Stephen Gillers, a legal-ethics expert and an emeritus professor of law at New York University, told me that, in his view, Thomas’s speech did not cross any ethical lines. “He could be wrong historically, and it doesn’t create a problem for him as a Justice under the new Supreme Court code,” Gillers said. (In 2023, the Court adopted its first code of conduct, which permits Justices to give speeches on the legal system, among other topics.) Others were more critical. “I thought this was the most inappropriate thing I’ve ever seen a Supreme Court Justice say,” Michael Klarman, a constitutional historian at Harvard Law School, told me. “Justices are not supposed to be or appear to be anything but impartial. And I can’t think of another example in American history where a Justice went and condemned the political views of tens of millions of Americans.” Erwin Chemerinsky, the dean of Berkeley Law, described the speech as “jarring.” Thomas, he said, has “taken what should be a unifying event for the country”—the two-hundred-and-fiftieth anniversary of the Declaration—“and tried to claim it for one side.”
Thomas has spent thirty-four years firmly anchored on the Court’s right flank. When the Court eliminated the constitutional right to abortion, in 2022, Thomas complained that it had not gone far enough, and should jettison other decisions that relied on similar reasoning—rulings that guaranteed access to contraception, struck down sodomy laws, and enshrined a right to same-sex marriage. In the Court’s ruling on the Voting Rights Act last month, Thomas not only concurred in the majority’s dismantling of a key section of the law that prohibits practices that have the effect of denying racial minorities the right to vote, he restated his iconoclastic view that the provision does not apply to districting.
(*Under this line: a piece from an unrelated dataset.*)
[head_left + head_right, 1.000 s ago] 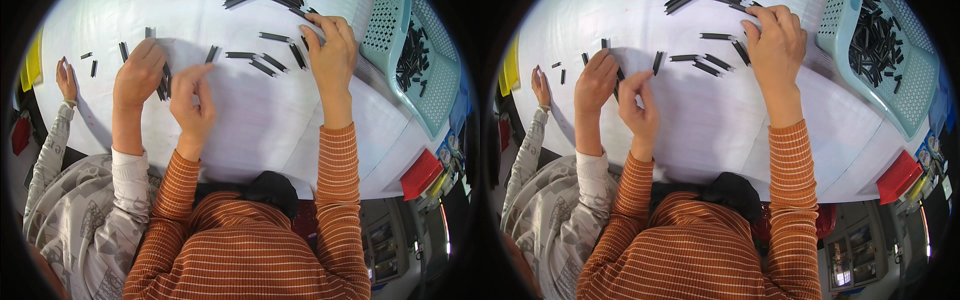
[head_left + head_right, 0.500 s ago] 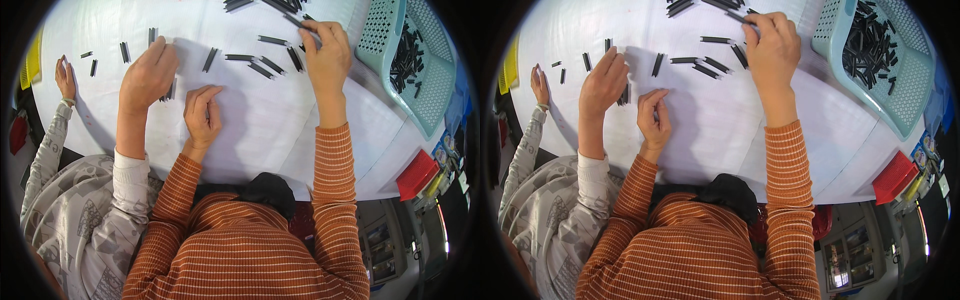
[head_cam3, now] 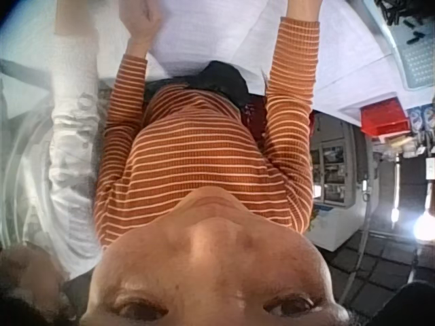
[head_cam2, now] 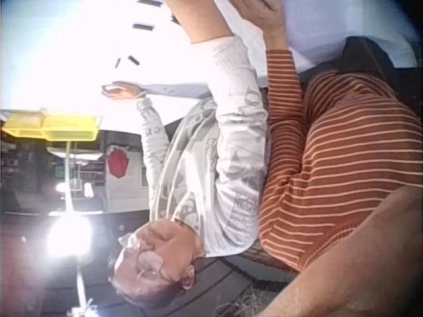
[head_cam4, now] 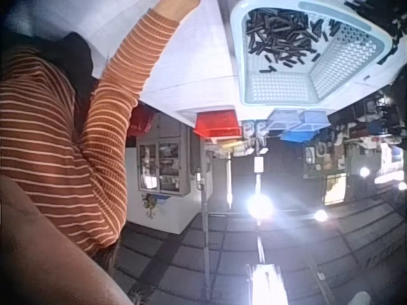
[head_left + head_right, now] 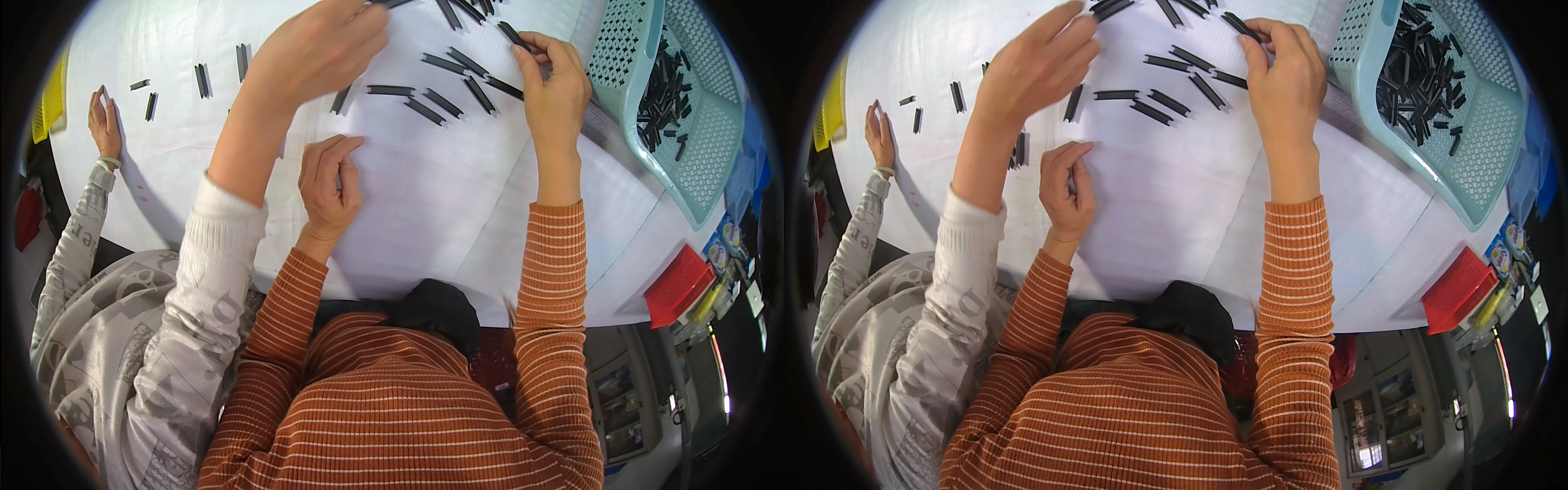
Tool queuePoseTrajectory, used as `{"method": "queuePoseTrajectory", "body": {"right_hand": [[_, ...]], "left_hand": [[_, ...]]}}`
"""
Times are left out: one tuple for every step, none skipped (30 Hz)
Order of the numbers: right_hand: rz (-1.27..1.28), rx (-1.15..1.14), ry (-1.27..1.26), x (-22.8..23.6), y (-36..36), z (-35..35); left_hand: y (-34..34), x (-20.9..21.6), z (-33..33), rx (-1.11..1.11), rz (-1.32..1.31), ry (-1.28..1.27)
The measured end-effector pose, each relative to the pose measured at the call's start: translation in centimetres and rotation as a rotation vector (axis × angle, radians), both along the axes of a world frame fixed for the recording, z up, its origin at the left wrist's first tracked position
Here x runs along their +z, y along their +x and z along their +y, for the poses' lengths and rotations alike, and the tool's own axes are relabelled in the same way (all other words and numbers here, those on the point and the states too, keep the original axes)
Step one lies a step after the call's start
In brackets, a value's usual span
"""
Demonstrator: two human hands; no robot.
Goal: The person repeatedly picks up small black plastic clips from a white table, separates them into small piles, and transfers them into a light blue basket. Another person at the same table performs similar sorting actions. The camera wearer continues this repetitive sorting throughout the clip.
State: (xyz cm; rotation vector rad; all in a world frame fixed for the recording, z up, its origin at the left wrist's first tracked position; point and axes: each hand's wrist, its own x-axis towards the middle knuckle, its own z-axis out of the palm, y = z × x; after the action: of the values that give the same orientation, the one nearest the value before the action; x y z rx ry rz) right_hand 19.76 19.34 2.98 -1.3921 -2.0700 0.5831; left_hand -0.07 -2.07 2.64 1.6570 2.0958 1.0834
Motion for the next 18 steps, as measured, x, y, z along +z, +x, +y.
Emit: {"method": "queuePoseTrajectory", "body": {"right_hand": [[0.0,-0.034,-0.038,0.2,0.3,-0.4],[0.014,-0.052,-0.077,0.5,0.3,-0.9],[0.028,-0.071,-0.117,0.7,0.4,-1.3],[0.02,-0.067,-0.123,0.8,0.5,-1.5],[0.009,-0.067,-0.129,1.1,0.7,-1.6],[-0.001,-0.067,-0.134,1.2,0.8,-1.7],[0.011,-0.081,-0.17,1.2,0.9,-1.8],[0.022,-0.096,-0.204,1.2,1.0,-1.7],[0.033,-0.111,-0.239,1.2,1.0,-1.7],[0.035,-0.139,-0.275,1.3,1.0,-1.7],[0.038,-0.165,-0.311,1.2,0.8,-1.7],[0.042,-0.191,-0.348,1.2,0.8,-1.7],[0.062,-0.2,-0.347,1.0,0.9,-1.5],[0.083,-0.209,-0.347,0.6,1.0,-1.3],[0.104,-0.217,-0.347,0.4,1.2,-1.2],[0.056,-0.206,-0.363,0.6,1.4,-1.0],[0.008,-0.196,-0.379,0.7,1.5,-0.9],[-0.04,-0.185,-0.395,0.8,1.5,-0.8]], "left_hand": [[0.0,-0.3,0.2,-0.013,-0.008,-0.003],[0.0,-0.2,0.2,-0.012,-0.002,-0.007],[0.0,-0.1,0.1,-0.011,0.004,-0.012],[0.1,0.0,0.1,-0.001,-0.002,-0.008],[0.2,0.1,0.1,0.004,-0.009,-0.003],[0.3,0.2,0.1,0.009,-0.017,0.002],[0.3,0.2,0.0,0.01,-0.007,-0.009],[0.2,0.2,-0.1,0.011,0.001,-0.018],[0.2,0.2,-0.1,0.012,0.009,-0.028],[0.1,0.2,0.0,0.008,0.008,-0.023],[0.1,0.2,0.0,0.006,0.008,-0.019],[0.1,0.1,0.0,0.005,0.008,-0.016],[0.2,0.2,0.1,0.016,-0.015,-0.011],[0.3,0.3,0.3,0.027,-0.035,-0.008],[0.4,0.4,0.3,0.039,-0.056,-0.005],[0.4,0.3,0.2,0.032,-0.056,-0.009],[0.3,0.2,0.1,0.024,-0.056,-0.012],[0.2,0.1,0.0,0.016,-0.057,-0.016]]}}
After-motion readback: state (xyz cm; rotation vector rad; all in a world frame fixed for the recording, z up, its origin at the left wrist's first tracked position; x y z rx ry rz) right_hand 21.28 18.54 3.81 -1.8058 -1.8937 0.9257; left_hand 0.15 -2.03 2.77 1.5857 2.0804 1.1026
Last week, when the Court allowed continued access by mail to the abortion medication mifepristone, Thomas, who was one of only two dissenters (the other was Justice Samuel Alito), went so far as to assert that companies manufacturing the drug were engaged in a “criminal enterprise,” in violation of the Comstock Act, an 1873 law that prohibits mailing any “article or thing designed, adapted, or intended for producing abortion.” (The law was not at issue before the Justices.) More than any other Justice, Thomas is willing to overturn precedents when they collide with his originalist approach. But there is a difference between his expression of unflinching conservatism, on the bench and off, and his willingness, even his zeal, to condemn an entire political movement, one with more than historical interest. The first is jurisprudence, however extreme. The other veers into a political realm where judges, as Thomas once told us, have no business.